Collection entries
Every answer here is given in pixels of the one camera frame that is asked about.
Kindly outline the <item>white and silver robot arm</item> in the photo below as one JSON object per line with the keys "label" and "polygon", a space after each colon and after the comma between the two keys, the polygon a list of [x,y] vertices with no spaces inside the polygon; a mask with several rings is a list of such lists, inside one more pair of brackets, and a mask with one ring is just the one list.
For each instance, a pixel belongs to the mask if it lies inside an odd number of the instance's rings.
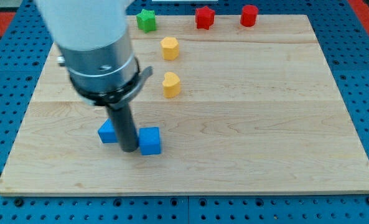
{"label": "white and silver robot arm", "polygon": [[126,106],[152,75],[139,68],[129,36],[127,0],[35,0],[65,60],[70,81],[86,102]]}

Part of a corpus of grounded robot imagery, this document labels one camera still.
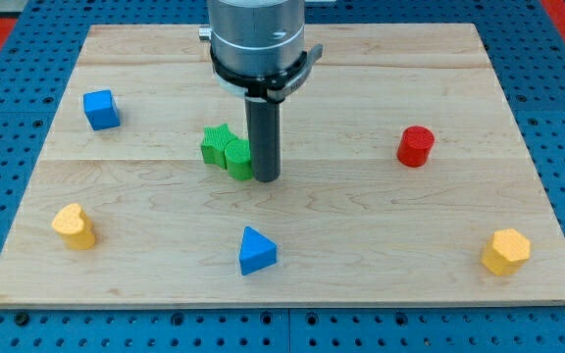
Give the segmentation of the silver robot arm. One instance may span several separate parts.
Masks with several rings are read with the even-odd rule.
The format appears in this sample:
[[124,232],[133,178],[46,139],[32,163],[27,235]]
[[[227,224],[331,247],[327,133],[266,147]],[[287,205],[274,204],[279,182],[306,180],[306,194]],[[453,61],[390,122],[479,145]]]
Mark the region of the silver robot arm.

**WHAT TO PRODUCE:** The expected answer is each line of the records above that includes the string "this".

**EXERCISE ANSWER:**
Part of a corpus of grounded robot imagery, this document labels one camera still.
The format appears in this sample:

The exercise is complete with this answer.